While studying recurrent Mississippi River floods in the late 1930s, he challenged the then-pervasive notion that natural hazards were best controlled by engineers and construction. His point of view was radical at the time, but land-use planners, scientists and government officials around the world today look at the landscape the way White did: balancing a range of alternatives that includes upstream watershed treatment, flood-proofing of buildings, emergency evacuation procedures and dams. He is known as the “father of flood-plain management.”
“Floods are ‘acts of God,’ but flood losses are largely acts of man,” he said in his 1942 doctoral dissertation.
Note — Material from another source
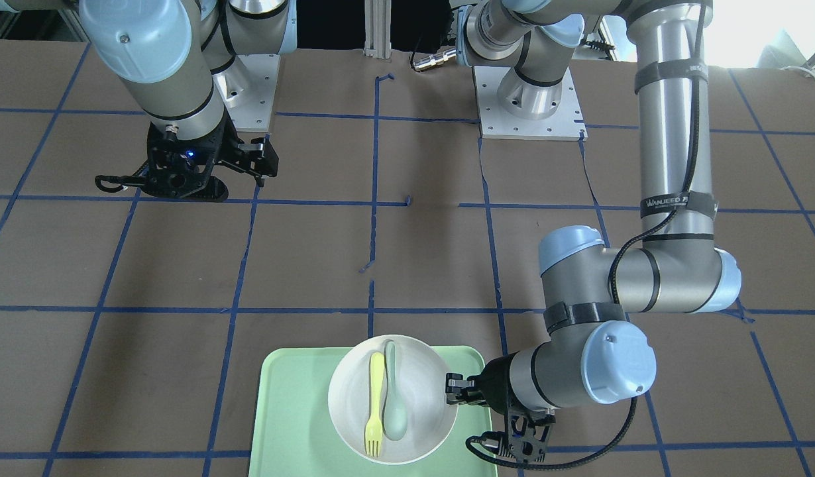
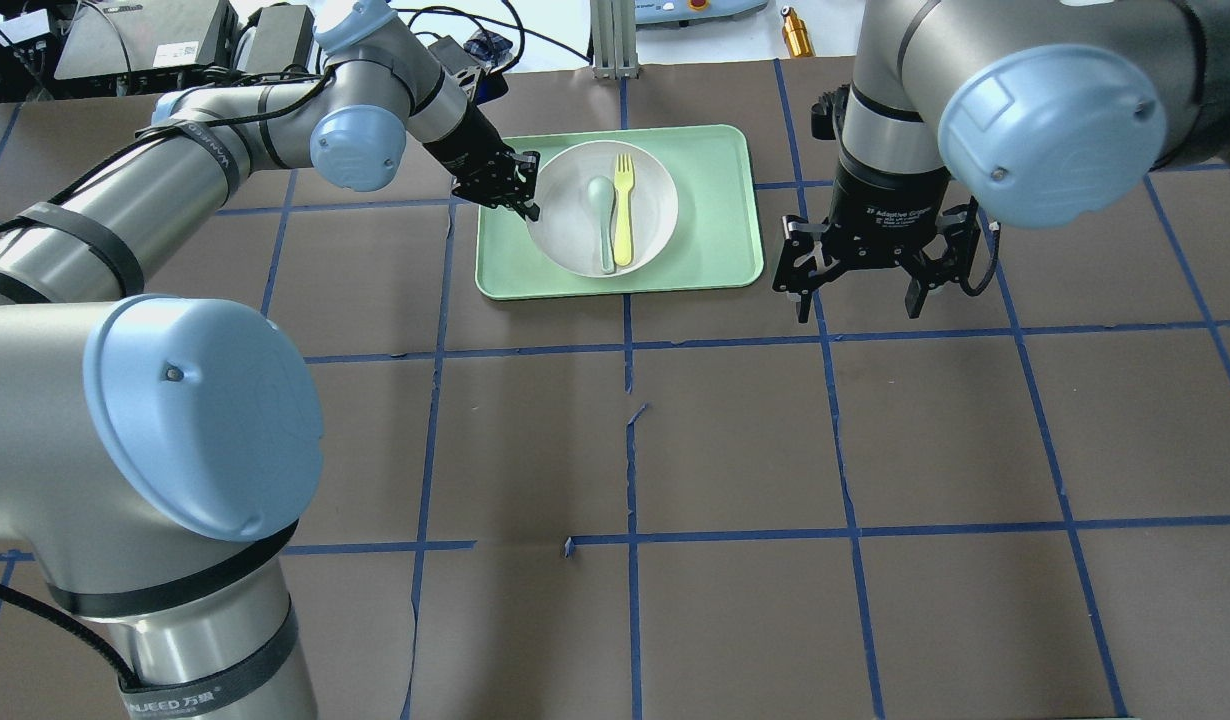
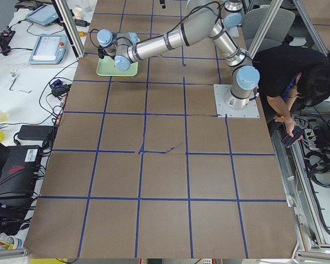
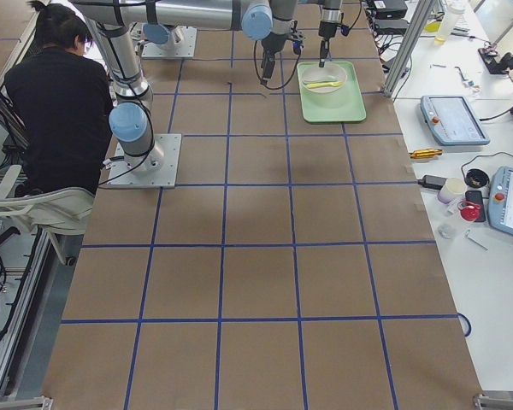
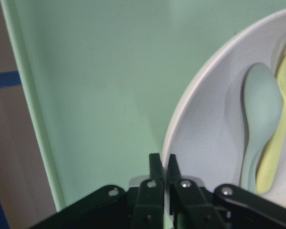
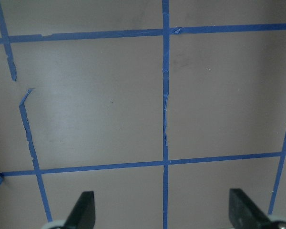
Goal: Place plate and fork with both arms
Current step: 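Release the plate and raise the left gripper while the right arm approaches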
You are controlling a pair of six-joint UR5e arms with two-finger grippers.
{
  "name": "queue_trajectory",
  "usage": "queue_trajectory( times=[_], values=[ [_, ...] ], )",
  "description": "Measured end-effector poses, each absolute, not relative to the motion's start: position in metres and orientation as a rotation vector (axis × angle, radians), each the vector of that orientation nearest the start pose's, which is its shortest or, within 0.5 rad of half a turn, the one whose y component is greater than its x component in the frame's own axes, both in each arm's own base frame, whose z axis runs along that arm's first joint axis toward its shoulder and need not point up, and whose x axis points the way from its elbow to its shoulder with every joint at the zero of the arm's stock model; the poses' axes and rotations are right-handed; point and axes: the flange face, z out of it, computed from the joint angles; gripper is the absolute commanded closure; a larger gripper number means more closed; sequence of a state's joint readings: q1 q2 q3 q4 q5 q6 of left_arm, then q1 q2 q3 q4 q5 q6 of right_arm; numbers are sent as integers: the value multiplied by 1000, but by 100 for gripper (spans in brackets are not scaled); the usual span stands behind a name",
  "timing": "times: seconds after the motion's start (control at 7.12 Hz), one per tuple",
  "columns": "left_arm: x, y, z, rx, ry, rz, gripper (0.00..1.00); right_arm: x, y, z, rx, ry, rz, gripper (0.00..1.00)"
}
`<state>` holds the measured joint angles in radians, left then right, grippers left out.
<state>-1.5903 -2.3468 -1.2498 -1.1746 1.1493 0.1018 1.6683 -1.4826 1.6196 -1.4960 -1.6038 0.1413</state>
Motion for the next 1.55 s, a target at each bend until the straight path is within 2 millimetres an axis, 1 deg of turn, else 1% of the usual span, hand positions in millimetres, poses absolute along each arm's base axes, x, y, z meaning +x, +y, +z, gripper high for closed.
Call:
queue_trajectory(
  times=[0.28, 0.42, 0.56, 0.7, 0.84, 0.98, 1.12, 1.26, 1.4, 1.55],
  values=[
    [-197, -742, 182, 194, 3557, 82, 100, 179, -487, 414, 63, 3181, 326, 0],
    [-201, -741, 177, 186, 3557, 96, 65, 179, -488, 414, 63, 3181, 322, 0],
    [-205, -740, 176, 166, 3556, 107, 1, 179, -488, 415, 62, 3181, 318, 0],
    [-208, -739, 178, 143, 3556, 108, 0, 179, -488, 415, 59, 3181, 315, 0],
    [-208, -739, 189, 136, 3553, 73, 0, 179, -491, 415, 60, 3182, 295, 0],
    [-205, -738, 210, 141, 3532, 27, 0, 181, -500, 414, 68, 3183, 233, 0],
    [-196, -732, 233, 154, 3456, 22, 0, 183, -521, 409, 76, 3182, 119, 29],
    [-180, -723, 250, 183, 3363, 62, 0, 186, -543, 402, 79, 3174, -2, 31],
    [-158, -712, 265, 205, 3312, 115, 0, 190, -568, 391, 78, 3161, -89, 31],
    [-134, -699, 273, 197, 3290, 160, 0, 196, -593, 379, 72, 3148, -135, 32]
  ],
)
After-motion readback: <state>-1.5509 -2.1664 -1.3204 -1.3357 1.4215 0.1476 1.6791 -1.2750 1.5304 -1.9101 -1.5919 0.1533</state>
Natural hazards are best avoided rather than “managed” by building dams, levees and walls, which often do more harm than good, he showed. His research laid the foundation for the federal flood insurance program.
White, who won the National Medal of Science in 2000, helped forge international cooperation on water systems in the Middle East, Southeast Asia and Africa, fought the spread of deserts and warned in the 1970s about the impact of human behavior on the global climate.
He led an international scientific body that concluded that an all-out nuclear war would cut off sunlight sufficiently to produce a “nuclear winter.” The 1985 report, which he drafted, said the danger was real.
White, a native of Chicago, received a bachelor’s degree in 1932 and a master’s degree in 1934 in geography from the University of Chicago. He interrupted his doctoral studies at Chicago to be part of the New Deal in Washington.
In 1946, White became the youngest college president in the nation when he joined Haverford College in Pennsylvania at age 34. Nine years later, he returned to the University of Chicago. He moved to the University of Colorado in 1970, where he was director of the Institute of Behavioral Science and founded the Natural Hazards Research Center.
Late in the 1970s, he issued a declaration with Mostafa Tolba, head of the United Nations Environment Programme, suggesting human activity might cause a change in global climate. White was then the president of the Scientific Committee on Problems of the Environment, which published the first serious book on the subject and sponsored a 1985 conference mobilizing concern about greenhouse gases.
White chaired the American Friends Service Committee from 1963 to 1969.